酒は飲んでも呑まれるなと言う言葉をこの男はご存知なのだろうか。自分よりも大分重い身体をなんとか部屋まで連れてきて、ベッドに座らせた。まったく。だからあまり飲むなって言ったのに。今日は久しぶりに新羅の家でセルティを含め四人で鍋を囲んでいた。明日は仕事が休みとかで、静雄が飲むペースもいつもより早かったけど、まさか潰れるまで飲むとは。それでも怒ったりできないのは惚れた弱みというやつで、無防備に目を閉じて寝ている静雄の顔を見ていると苦笑が零れた。



「静雄。ほら水飲んで。」



「んー………」



冷蔵庫のミネラルウォーターをコップに注ぎ静雄に渡すと、素直にコクコクと飲んでくれた。なんか可愛いなぁ。今の静雄は普段より頬が赤く、目が半分寝ているようにトロンとしていて、正直えろい。いつものバーテン服もボタンが3つ程開いているし。って私何考えてんだあぁあああ。自分の考えてたことが恥ずかしすぎて、顔が一気に熱くなる。おそらく今の私の顔は静雄と同じくらい赤いんだろう。もう恥ずかしすぎて静雄の顔が見れそうにない。無事に静雄を送り届けれたんだから早く帰ろう。うん、それがいい。
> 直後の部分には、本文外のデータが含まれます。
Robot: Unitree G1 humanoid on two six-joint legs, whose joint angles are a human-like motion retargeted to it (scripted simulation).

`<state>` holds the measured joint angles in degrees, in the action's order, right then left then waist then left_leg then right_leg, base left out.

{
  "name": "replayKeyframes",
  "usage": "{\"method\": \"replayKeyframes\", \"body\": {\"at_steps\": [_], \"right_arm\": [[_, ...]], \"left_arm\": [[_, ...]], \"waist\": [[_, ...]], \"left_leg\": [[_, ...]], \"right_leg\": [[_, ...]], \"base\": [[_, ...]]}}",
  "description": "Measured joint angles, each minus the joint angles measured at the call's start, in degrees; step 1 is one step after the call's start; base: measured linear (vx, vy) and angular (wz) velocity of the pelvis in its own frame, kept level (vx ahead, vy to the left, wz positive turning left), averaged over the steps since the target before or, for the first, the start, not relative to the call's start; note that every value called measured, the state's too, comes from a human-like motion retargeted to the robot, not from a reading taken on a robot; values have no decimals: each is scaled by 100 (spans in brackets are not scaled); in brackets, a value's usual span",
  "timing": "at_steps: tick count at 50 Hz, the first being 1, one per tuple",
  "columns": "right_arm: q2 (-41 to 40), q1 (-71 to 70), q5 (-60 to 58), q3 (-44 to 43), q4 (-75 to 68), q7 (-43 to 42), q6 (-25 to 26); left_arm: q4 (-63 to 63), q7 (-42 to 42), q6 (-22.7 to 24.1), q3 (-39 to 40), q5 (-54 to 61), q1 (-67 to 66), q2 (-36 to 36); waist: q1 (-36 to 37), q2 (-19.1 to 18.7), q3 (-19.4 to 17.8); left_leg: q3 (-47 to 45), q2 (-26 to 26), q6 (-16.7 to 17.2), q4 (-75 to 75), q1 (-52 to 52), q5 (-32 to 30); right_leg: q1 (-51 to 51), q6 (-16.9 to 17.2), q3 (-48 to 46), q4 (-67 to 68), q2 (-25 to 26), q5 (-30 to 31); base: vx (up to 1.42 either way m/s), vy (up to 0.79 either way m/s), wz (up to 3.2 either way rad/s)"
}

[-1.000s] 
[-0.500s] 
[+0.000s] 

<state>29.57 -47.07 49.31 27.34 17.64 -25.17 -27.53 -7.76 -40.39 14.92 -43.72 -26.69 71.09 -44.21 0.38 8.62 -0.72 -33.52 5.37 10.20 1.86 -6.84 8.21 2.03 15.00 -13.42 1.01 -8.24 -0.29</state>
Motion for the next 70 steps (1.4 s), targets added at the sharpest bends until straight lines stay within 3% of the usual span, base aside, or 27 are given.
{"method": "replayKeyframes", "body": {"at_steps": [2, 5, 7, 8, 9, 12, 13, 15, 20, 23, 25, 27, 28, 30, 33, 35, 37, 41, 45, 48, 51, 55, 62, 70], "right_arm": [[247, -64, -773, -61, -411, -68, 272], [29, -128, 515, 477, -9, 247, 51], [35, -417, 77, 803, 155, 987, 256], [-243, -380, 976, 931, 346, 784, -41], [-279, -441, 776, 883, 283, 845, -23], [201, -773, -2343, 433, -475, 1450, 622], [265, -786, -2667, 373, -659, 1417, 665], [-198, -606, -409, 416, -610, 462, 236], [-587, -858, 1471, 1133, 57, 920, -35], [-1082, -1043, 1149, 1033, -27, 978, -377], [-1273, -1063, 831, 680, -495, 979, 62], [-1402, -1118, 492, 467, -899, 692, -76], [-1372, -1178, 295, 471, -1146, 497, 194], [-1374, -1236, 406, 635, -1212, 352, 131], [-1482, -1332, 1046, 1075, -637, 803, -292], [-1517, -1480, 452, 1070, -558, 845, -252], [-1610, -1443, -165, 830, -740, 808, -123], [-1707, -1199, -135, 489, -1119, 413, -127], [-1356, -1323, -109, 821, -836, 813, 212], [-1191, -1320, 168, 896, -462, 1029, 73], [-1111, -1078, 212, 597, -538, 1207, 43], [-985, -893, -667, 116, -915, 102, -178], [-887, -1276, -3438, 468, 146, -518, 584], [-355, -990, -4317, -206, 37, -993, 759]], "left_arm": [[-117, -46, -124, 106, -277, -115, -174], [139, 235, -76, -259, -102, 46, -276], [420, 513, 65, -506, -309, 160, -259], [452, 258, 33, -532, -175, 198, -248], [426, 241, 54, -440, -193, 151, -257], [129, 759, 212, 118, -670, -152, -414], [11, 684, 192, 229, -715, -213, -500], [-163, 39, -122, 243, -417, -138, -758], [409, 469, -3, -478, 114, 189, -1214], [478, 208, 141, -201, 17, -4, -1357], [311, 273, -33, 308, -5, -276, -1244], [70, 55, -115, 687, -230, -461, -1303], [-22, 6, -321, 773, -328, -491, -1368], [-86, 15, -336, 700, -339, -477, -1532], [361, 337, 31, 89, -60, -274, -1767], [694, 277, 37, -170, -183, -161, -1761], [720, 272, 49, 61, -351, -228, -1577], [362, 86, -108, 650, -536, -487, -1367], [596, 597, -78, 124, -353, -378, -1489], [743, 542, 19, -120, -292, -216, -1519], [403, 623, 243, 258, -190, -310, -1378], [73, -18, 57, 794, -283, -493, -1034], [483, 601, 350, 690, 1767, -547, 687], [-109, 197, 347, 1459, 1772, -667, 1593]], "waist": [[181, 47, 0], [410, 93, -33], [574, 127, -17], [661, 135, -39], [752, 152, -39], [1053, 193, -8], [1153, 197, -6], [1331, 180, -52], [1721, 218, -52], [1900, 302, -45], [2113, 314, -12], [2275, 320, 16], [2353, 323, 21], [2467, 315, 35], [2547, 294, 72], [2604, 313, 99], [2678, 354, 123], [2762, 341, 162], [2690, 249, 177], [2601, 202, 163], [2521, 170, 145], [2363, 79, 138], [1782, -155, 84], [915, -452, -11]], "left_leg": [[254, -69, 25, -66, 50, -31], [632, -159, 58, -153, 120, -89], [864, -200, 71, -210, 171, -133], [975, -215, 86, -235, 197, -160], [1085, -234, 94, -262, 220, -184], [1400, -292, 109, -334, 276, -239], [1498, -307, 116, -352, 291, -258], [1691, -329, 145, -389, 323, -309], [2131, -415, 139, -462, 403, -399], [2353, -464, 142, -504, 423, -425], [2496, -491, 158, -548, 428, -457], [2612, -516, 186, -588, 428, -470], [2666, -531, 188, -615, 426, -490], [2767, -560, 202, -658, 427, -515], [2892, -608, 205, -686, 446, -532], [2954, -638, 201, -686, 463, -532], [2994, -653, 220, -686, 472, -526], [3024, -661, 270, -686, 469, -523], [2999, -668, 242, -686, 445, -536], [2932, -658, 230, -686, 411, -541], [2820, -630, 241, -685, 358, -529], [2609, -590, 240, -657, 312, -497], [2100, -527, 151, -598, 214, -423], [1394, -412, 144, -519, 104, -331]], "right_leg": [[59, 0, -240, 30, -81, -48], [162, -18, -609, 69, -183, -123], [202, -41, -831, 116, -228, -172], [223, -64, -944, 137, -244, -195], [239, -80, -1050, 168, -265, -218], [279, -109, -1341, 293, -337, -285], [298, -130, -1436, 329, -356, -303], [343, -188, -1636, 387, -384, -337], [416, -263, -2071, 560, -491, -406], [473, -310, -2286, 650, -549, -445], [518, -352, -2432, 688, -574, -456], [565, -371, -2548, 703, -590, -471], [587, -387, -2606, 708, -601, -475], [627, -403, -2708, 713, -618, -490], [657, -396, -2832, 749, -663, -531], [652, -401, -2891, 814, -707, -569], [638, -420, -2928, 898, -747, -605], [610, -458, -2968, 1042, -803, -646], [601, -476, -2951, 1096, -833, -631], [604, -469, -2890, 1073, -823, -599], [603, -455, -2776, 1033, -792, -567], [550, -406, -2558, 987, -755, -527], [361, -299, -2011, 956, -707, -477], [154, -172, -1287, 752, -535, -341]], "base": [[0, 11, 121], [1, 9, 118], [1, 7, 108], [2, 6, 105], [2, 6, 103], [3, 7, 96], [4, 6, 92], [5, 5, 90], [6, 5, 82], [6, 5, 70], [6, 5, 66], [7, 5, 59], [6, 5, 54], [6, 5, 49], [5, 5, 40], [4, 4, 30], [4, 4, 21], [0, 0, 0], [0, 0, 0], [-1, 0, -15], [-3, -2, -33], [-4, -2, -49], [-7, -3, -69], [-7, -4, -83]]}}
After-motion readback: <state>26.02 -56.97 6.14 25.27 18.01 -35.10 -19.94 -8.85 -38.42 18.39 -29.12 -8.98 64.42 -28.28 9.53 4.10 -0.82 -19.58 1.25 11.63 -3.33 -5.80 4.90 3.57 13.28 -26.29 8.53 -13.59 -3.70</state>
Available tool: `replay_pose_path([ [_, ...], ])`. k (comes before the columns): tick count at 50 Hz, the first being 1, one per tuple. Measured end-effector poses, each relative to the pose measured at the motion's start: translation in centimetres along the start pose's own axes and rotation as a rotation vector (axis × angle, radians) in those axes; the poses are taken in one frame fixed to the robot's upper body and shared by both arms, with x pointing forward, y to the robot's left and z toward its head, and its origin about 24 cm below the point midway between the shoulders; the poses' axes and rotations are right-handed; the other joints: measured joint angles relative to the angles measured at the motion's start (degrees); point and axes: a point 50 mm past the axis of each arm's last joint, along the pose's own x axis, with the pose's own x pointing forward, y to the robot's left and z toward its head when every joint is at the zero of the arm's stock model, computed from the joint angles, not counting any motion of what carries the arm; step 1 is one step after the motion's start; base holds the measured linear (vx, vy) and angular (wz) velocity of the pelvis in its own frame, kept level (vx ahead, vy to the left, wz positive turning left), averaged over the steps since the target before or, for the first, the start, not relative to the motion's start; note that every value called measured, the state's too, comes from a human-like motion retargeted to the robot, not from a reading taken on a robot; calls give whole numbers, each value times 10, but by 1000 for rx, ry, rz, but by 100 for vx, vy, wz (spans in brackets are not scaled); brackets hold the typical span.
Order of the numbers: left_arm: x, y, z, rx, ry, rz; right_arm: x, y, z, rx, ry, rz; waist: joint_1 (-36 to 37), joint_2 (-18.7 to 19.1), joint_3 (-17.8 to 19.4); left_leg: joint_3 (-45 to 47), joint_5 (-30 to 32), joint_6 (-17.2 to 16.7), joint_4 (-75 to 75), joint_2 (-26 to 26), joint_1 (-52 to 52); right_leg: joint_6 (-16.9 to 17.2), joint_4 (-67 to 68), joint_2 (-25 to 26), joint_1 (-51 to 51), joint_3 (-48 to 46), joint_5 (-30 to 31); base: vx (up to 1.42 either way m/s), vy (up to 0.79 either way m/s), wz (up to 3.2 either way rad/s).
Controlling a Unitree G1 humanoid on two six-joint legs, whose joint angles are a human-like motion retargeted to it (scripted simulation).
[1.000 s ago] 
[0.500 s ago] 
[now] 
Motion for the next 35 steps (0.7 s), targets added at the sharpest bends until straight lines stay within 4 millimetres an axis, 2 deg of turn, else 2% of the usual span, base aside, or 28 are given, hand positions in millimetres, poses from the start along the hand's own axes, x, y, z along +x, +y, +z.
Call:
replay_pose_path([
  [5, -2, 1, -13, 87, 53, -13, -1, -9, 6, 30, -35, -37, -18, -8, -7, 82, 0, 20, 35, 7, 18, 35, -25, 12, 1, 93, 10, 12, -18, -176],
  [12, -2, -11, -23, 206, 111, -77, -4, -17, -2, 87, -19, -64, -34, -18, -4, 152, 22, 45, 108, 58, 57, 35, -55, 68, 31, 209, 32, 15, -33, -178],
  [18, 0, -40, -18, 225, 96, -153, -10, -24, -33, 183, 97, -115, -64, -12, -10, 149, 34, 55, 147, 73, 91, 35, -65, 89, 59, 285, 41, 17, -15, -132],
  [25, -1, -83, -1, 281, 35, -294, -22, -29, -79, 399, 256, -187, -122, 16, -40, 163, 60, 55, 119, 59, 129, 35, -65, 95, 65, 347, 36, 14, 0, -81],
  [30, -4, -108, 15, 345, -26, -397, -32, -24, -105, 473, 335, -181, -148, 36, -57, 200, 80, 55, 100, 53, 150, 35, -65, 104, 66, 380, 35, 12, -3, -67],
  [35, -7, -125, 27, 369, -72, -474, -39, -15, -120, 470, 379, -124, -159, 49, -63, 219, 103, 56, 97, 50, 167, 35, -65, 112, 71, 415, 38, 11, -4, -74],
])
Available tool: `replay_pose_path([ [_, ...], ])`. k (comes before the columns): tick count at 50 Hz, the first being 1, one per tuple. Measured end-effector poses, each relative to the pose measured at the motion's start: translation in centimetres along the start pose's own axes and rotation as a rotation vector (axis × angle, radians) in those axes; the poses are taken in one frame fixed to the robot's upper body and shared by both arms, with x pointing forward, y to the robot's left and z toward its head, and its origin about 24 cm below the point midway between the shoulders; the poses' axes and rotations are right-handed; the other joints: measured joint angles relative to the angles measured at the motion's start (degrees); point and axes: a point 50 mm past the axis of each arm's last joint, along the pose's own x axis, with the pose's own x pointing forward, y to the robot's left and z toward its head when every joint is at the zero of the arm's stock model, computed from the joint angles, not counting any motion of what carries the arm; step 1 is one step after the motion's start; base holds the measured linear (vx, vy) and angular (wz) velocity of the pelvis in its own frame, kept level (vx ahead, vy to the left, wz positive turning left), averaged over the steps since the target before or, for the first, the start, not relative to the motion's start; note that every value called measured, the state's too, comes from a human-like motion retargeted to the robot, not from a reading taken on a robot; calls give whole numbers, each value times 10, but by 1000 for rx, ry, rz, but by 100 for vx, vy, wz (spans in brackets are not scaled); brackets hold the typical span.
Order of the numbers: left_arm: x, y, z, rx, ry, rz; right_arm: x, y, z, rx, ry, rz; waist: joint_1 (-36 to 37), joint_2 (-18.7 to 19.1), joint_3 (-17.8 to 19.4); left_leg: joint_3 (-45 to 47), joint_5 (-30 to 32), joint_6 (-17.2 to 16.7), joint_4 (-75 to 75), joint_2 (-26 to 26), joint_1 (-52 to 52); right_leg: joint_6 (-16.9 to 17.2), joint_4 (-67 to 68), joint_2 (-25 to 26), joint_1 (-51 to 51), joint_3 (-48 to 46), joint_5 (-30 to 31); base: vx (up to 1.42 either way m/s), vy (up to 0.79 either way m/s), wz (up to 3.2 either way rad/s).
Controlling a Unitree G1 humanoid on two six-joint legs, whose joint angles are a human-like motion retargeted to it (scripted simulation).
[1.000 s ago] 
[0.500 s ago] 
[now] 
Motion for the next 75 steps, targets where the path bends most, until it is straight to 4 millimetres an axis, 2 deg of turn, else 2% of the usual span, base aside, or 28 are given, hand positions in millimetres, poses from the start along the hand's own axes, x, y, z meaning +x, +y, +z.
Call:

「じゃっ、私もう帰るね。ちゃんと鍵かけてっ……?!」



静雄が持ちっぱなしだった空のコップを受け取ろうとしたら、腕を引っ張られて、気付けば静雄の腕の中にいた。身体が硬直する。ひっひえええ。私の目の前には、静雄の、胸板(ボタン3つオープン)。目の前というよりか、私の顔は静雄の胸に抑えつけられている。ひっぃいいい!!!!



「しずっ、静雄!!離してっ…!!」



「帰るな。」



「はっ…!?」



「……名前、かわい。」



少し顔が胸板から離されたかと思ったら、顔のすぐ横に静雄の顔。耳たぶに感じる柔らかい感触。ザワワワァァァと身体中に鳥肌がたった。ばくばくと心臓の音がはねる。耳たぶにキスを落とされたと気づくのに、そう時間はかからなかった。



「ひっ、ちょっと待って静雄!!」



「名前が帰るって言うから悪い。」



「やっもう、帰らないからぁっ!!」



静雄の唇が耳から徐々に下に降りてきて、首にたどり着く。時々ちゅっと静雄のリップ音が聞こえて恥ずかしい。いつの間にか私は静雄が座っていたベッドに押し倒されていた。まずい。頭の中で警報が鳴る。いくら静雄が好きでも、酔った勢いでそのままってのは嫌だ。目一杯抵抗をしてみるけど、静雄の身体はびくともしない。嫌だ嫌だどうしよう…!首にチリとした痛みが走る。静雄が顔を埋めていた首元に赤い痕が残されていた。



「静雄やめてよお願いだから!」



「……駄目。」



「やっちょっ待って……!」



「名前…………。」



好きだ。耳元で囁かれればもう抵抗なんてできなかった。今の静雄が酔っていて正気じゃないのはわかっていても嬉しかった。同じくらいに切なくもなった。
静雄の手がブラウスのボタンにかかる。ああ、もう駄目だ。そう諦めたとき、静雄の頭が顔の横に、身体の約半分が私の上に沈んだ。ぐえっ。何が起こったのか確かめようにも身体が動かせない。唯一自由に動かせる顔を静雄の方に向ければ、整った綺麗な寝顔がそこにあった。規則正しい寝息が聞こえてくる。これは当分起きないな思った。



「……………はぁ。」



助かった。安心したのか一気に力が抜けた気がする。良かった、うん。良かった。残念だなんて少しも、思って、ない。うん。すやすやと気持ち良さそうに寝ている静雄が少し恨めしい。目が覚めてまったく覚えてないなんて言われたらどうしようか。いや、そんなこと今は考えてもどうしようにもない。すべては静雄が起きてから。ネガティブになるのもそれからだ。好きな人が側にいる。今はそれだけでいい。少しタバコの香りがするベッドで、私も彼と同じように目を閉じた。おやすみなさい。どうか素敵な朝を迎えられますように。